Etcheberrigaray contends that subsequent decisions pale in importance to choosing the design and physical shape of the bar. "Nothing one does can overcome a poor choice in terms of design. The physical layout of the bar largely determines the placement of equipment, liquor displays and workstations, which in turn, dictates the speed at which bartenders can make drinks and provide hospitable service. A difference of three feet one way or another may not seem like much when you're deciding where to position a glass washer, but it can add up to hundreds or even thousands of extra steps for bartenders a week. That's a lot of wasted time."

What design is the most operationally friendly? Which best allows bartenders to make drinks quickly and service the guests efficiently? Which layout is most visually appealing and provides the most efficient use of space? Tackling the debate head-on, we polled beverage veterans regarding their take on these issues.

THE SHAPE OF THINGS

Scott Young is a celebrated bartender trainer in North America. Having spent the majority of his life behind bars, the Vancouver native (he's owner of extremebartending.com) knows a workable bar design when he sees it. "I think most bartenders would rather work a linear bar, one with a workstation positioned every 10 to 15 feet or so. This configuration allows unrestricted views of the guests and permits them to move freely behind the bar."

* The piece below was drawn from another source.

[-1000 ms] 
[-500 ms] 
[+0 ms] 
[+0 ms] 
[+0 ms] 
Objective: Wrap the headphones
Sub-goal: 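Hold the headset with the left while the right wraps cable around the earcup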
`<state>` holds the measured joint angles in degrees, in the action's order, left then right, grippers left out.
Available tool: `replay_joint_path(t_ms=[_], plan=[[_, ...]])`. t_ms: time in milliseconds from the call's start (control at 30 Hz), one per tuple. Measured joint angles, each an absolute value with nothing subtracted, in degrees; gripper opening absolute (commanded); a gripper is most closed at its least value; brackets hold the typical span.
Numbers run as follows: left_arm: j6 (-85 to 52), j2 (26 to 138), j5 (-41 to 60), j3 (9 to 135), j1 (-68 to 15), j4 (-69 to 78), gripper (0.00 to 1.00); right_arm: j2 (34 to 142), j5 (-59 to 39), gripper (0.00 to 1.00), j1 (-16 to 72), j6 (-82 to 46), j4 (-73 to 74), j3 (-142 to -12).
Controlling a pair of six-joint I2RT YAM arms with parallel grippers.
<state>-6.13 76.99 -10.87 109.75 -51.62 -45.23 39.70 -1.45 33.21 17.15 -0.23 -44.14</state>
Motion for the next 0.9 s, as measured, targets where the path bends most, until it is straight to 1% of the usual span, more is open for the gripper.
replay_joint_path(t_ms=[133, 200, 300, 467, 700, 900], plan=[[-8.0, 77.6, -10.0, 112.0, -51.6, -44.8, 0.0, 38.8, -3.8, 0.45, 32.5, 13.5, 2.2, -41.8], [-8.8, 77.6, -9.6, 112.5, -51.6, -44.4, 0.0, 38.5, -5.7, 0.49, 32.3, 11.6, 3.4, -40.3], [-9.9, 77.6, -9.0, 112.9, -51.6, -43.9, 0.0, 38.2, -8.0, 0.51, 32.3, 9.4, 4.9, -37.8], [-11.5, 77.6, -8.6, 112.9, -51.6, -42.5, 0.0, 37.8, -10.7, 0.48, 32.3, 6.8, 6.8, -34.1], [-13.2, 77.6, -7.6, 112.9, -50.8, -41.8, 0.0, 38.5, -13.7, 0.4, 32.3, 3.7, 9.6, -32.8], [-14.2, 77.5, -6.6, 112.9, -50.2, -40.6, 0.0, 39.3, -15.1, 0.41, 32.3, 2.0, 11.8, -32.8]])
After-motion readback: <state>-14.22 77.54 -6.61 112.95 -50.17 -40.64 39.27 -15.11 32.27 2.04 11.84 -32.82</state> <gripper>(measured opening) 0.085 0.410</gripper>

Young adds that the most effective bar design is one that guides guests to where he wants them, instead of forcing bartenders to constantly run back and forth wasting steps and precious time. He points out that efficiency of movement is crucial even behind slower bars. The time wasted on drink production is always better spent on service.

David Sarner is a highly successful operator of such popular New York haunts as Gauguin at The Plaza Hotel, the Spy Bar, Chaos and Cain at Cabana in Southampton. "As a bartender I preferred working linear bars. So-called straight bars are easier to work quickly and maintain tabs on what's going on. They have little impact on traffic flow and cost significantly less per square foot to build. Plus you can comfortably seat more guests per square foot at a linear bar than you can incorporating curves into the design."

Another proponent of the linear bar is Mark Grossich, CEO of New York-based Hospitality Holdings, whose portfolio of NYC contemporary cocktail lounges include The World Bar in Trump Tower, Carnegie Club in CitySpire Centre and the Campbell Apartment in Grand Central Terminal. "In addition to being faster to work, linear bars afford bartenders with optimal face-to-face time with guests. From my point of view, there's nothing more important than that."